But the brief image refused to leave his mind. The next time Nana complained of missing food, Denys was determined to catch the culprit. It was a fine chance for the kind of adventure every eleven-year-old boy dreamed of.
How do you catch a mongoose? Seems it would require bait. Ha! Denys would need to steal some bait to catch the thief.
Peanut butter?
One morning on a rare moment Nana wasn’t in her kitchen, he slipped into the pantry, grabbed the half-empty jar, and raced away.
He had no delusions he’d catch the mongoose without a trap. Tata had taken Nana and him to a seaside restaurant a week before, where the chef prepared dinner on a hibachi in front of the table. Nana had complained the meat tasted off. Once she did, the rest of them tasted it too.
“Perhaps the meat is old,” Nana had said.
“Maybe it’s mongoose meat,” suggested Denys.
Nana and Tata laughed at that one. Tata said restaurant workers weren’t smart enough to catch a mongoose, not many people were.
At the edge of the jungle, Denys smeared peanut butter smooth across a flat stone and hid the jar behind an oil palm tree. He’d know if the mongoose scuttled into the area because it would leave paw prints in the peanut butter. That, he figured, was a first step to catching it.
Denys didn’t have a chance to check the peanut butter before school the next morning, so that afternoon, as soon as the bus deposited him and its clanking metal doors closed, he raced to the edge of the jungle.
The smear of peanut butter remained undisturbed.
The jar, however, was missing.
It wasn’t a mongoose, to be sure. For all its clever antics, the animal couldn’t possibly carry a half-filled jar of peanut butter.
Should he go after whatever it was? Denys didn’t know what he’d find, or what he’d do with it if he found it, but his inquisitiveness got the best of him. He simply must find what lurked in the jungle and emerge to steal Nana’s vegetables. Denys bowed to the Taotaomonas, whispered his desire to enter the jungle, and then strode into the dim canopy, ignoring Tata’s warnings to never enter alone.
Geckos darted and insects buzzed.
The land rapidly ascended in a severe incline. He dragged himself through the brush by grabbing tree roots and hanging vines, venturing deeper than he’d ever gone before, even with Tata. With each step, his anticipation heightened.

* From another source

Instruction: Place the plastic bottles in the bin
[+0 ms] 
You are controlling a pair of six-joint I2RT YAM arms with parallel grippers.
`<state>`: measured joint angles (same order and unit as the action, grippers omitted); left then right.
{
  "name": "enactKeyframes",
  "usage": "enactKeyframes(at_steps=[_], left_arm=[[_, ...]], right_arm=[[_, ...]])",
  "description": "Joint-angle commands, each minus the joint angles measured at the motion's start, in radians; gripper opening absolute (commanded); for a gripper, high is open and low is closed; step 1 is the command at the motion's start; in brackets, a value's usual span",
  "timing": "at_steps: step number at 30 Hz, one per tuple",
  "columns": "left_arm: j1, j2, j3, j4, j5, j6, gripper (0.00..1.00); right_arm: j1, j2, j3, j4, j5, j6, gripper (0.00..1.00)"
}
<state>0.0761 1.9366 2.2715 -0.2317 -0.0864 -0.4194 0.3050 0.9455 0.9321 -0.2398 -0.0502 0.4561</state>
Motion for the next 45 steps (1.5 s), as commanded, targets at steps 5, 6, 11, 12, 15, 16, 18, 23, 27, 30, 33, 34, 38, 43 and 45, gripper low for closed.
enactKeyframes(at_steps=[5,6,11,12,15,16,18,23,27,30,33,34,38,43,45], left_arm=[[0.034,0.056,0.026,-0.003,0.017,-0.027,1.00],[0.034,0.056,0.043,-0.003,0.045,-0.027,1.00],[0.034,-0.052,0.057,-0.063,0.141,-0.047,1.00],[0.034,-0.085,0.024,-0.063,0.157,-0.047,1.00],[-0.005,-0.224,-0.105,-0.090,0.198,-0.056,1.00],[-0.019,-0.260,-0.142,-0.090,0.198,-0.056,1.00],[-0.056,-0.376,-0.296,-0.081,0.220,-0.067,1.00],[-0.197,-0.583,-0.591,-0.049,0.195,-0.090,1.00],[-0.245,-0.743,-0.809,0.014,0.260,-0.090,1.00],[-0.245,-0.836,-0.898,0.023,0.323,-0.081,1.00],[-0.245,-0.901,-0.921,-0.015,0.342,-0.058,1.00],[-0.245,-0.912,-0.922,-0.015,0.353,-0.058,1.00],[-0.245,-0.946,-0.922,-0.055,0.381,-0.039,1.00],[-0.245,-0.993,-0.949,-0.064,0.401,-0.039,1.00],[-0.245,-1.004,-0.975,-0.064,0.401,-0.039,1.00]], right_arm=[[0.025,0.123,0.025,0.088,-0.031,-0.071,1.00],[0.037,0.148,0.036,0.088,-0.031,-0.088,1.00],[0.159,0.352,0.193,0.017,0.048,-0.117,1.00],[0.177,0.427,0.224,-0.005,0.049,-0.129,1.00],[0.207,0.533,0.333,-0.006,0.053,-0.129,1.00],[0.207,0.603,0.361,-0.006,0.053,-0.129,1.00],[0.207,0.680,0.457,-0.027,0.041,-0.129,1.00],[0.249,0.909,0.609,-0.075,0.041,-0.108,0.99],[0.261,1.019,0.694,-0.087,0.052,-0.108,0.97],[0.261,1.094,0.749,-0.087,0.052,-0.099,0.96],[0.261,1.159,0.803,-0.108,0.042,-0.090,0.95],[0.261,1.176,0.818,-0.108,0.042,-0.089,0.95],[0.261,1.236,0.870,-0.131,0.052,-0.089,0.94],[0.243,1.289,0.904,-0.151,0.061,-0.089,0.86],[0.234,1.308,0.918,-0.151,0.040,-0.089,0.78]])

Sweat beaded his arms, and still, he climbed.
Over the din of insects and birds, a tree branch snapped ahead of him. Denys crouched and held still on a patch of sleeping grass. Listening. Waiting. He strained to hear what surrounded him. A rustle of branches. Quiet. A cool breeze blew over him. Cool. From where? Breezes didn’t penetrate the jungle. Denys shivered. When a chill passed through him as if it were a ghost, Denys froze.
He had supposed they were tall tales, like the German fairy tales he studied in English class, meant to scare children into good behavior. But Tata believed in them. Swore he’d seen one as a young man. Said he’d go to his grave swearing they were real. Denys wasn’t sure exactly how the Taotaomonas got you and he didn’t want to wait to find out.
He rose to leave.
A voice stopped him mid-step.
It wasn’t words exactly, more of a grunt, but it was human. Denys raised his eyes to see the form of a man mere feet away. Dead or alive, he couldn’t tell. His skin was darkened from exposure and was lined with the deepest crevices he’d ever seen. His bones protruded from an emaciated torso. Black, wiry hair sprang in all directions from his head.

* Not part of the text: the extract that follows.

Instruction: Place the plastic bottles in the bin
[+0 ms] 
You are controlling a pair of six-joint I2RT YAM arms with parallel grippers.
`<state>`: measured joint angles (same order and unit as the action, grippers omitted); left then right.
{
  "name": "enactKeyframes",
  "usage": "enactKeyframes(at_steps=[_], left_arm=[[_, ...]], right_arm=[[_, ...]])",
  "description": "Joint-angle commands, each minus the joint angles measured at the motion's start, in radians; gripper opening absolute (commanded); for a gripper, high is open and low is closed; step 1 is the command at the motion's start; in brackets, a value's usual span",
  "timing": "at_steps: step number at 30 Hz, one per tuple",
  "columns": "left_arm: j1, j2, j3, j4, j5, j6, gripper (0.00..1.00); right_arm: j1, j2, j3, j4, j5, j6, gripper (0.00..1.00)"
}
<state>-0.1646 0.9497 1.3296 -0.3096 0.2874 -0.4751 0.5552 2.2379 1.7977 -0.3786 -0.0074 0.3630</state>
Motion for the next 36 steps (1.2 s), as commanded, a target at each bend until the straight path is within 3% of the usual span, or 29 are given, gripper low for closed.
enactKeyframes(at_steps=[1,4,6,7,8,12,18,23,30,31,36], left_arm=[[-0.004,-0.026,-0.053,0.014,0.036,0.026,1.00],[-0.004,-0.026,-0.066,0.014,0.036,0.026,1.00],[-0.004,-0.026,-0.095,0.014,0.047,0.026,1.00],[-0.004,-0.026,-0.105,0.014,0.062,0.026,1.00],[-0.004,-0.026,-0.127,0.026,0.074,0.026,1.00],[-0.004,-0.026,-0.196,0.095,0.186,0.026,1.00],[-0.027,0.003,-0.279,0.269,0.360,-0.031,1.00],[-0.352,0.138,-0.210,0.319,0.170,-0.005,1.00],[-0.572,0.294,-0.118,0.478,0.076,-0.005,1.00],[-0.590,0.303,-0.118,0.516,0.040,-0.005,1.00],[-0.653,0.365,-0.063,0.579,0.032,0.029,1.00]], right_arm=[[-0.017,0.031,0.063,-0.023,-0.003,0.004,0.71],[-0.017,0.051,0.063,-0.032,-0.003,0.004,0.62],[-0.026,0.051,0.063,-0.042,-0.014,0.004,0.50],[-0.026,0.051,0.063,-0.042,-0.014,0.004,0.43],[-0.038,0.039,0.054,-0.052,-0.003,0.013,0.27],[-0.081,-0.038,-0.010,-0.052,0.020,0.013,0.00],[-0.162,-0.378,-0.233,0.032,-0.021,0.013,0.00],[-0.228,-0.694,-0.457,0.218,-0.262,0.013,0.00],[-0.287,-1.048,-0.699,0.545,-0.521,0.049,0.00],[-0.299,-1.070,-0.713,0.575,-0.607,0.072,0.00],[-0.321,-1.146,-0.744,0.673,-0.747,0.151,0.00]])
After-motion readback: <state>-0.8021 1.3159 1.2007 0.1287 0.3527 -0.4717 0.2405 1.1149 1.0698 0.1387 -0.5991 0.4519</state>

Tattered clothing hung from the man’s limbs. His feet were also black and bare. The musky scent of dirty flesh emanated in the brooding air.
Denys shrank against a tangantangan tree. His voice caught in his throat. Inside he screamed. Indeed, it was a Taotaomona. And surely it was after him.

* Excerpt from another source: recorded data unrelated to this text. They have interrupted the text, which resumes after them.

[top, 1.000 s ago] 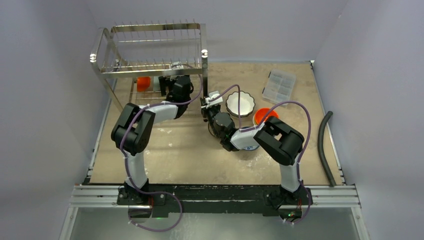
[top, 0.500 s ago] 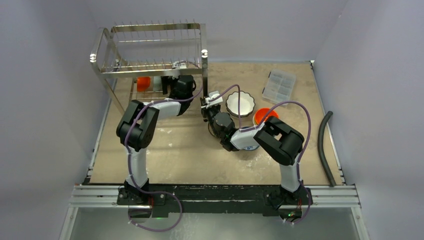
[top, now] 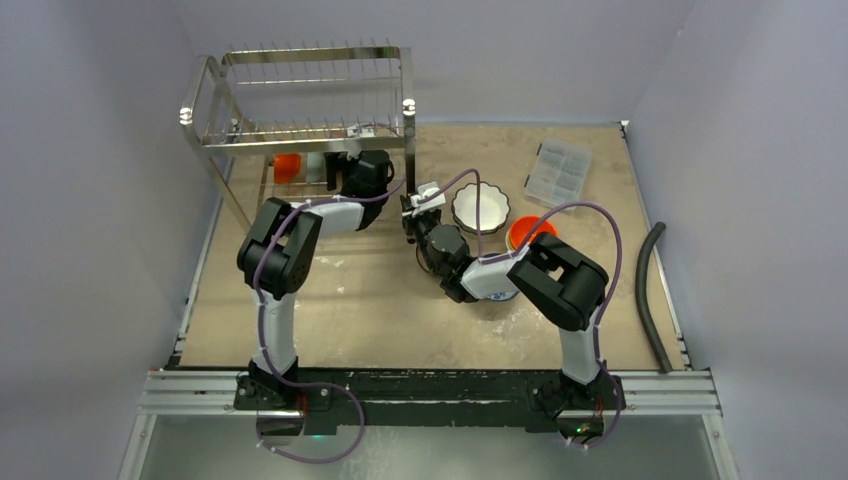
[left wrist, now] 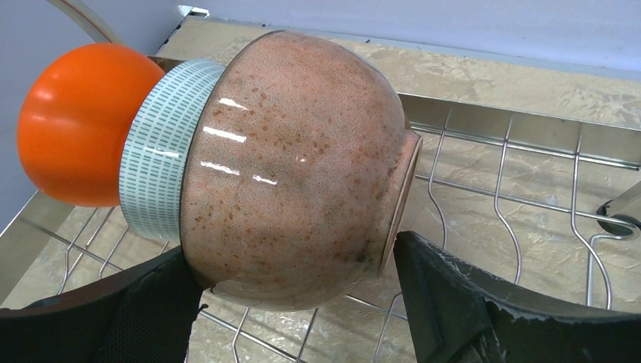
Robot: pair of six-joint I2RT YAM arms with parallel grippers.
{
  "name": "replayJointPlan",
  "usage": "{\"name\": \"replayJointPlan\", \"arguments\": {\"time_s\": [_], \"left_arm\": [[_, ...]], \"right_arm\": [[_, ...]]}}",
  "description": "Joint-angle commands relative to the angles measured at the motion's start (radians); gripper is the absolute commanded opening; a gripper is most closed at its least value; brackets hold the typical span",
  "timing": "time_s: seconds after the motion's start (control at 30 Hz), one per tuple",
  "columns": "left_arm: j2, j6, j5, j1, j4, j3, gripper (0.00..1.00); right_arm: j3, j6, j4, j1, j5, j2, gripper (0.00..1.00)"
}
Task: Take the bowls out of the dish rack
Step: Pick up the bowl from the dish rack.
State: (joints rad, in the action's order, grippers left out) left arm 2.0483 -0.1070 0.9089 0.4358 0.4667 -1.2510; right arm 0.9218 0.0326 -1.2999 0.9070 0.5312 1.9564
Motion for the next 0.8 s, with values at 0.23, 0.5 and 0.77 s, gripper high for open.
{"name": "replayJointPlan", "arguments": {"time_s": [0.23,0.5,0.77], "left_arm": [[-0.056,0.012,0.021,0.007,-0.013,-0.018,0.86],[-0.091,0.007,0.009,0.008,-0.011,-0.001,0.84],[-0.113,0.003,-0.014,0.007,-0.01,0.017,0.8]], "right_arm": [[0.031,-0.014,0.064,0.014,-0.091,0.004,0.0],[0.033,-0.015,0.068,0.015,-0.093,0.004,0.0],[0.034,-0.013,0.072,0.015,-0.094,0.003,0.0]]}}
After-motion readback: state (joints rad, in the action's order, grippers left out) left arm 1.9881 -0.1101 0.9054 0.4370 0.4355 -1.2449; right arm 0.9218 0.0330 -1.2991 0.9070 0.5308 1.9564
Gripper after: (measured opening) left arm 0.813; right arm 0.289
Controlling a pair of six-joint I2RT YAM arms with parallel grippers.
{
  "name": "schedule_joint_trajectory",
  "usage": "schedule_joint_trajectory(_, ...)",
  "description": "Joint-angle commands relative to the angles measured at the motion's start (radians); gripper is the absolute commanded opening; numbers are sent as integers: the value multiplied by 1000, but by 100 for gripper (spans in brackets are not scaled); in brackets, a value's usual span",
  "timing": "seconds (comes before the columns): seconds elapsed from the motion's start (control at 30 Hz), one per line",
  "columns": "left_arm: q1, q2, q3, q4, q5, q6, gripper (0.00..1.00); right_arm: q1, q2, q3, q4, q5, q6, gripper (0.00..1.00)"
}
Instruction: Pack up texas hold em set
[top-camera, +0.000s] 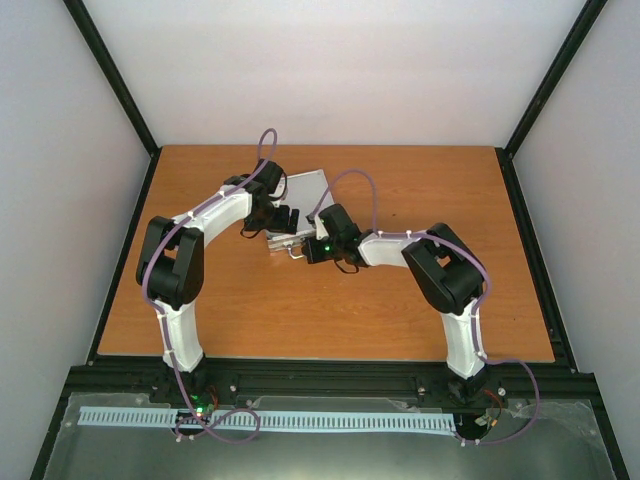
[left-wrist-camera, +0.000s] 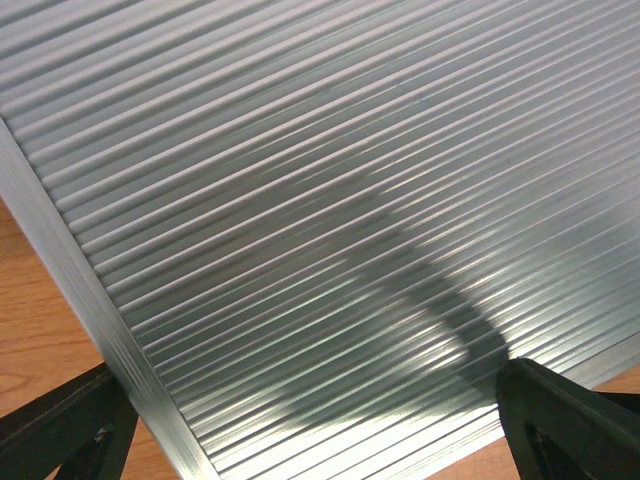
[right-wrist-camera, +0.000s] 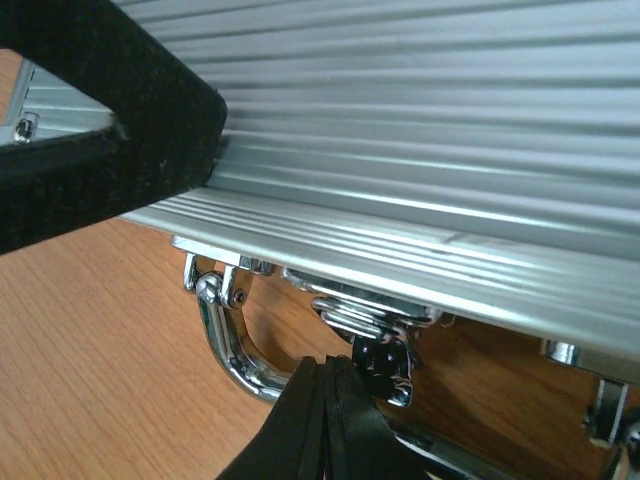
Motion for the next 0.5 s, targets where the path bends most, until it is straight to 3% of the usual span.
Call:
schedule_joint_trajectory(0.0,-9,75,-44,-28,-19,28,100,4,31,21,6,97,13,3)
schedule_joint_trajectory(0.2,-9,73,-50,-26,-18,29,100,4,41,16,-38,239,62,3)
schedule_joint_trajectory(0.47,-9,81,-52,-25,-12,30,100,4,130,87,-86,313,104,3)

The two of them exchanged stares. Neither moved.
After a moment, the apparition, now he was sure that’s what it was, spoke again.
Denys glanced behind him. There wasn’t anyone else; the man, for now, he was sure it was a man, was speaking to him. The words were neither English nor Chamorro. Guttural. But insistent. Pleading? The man gestured to his mouth. Then his stomach. Like he wanted something from Denys.
The exchange took mere seconds, long enough for Denys’s legs to catch up with his fear. He took off running, down the steep incline towards home. His heart pounded deep thuds inside his chest. He bounded over brush and rocks, flinging vines and tangles out of his way. At times he stumbled. Elbows bloodied; knees skinned.
Denys didn’t look back until he reached the clearing of his own backyard and the shade of the mango tree. After catching his breath and stilling his shaky legs, he checked to make sure he was alone, then crept into the house. Tata had left small coconut cakes to cool on the windowsill. Their sweetness hung in the air. Denys walked past them and into his room, where he threw himself on his bed.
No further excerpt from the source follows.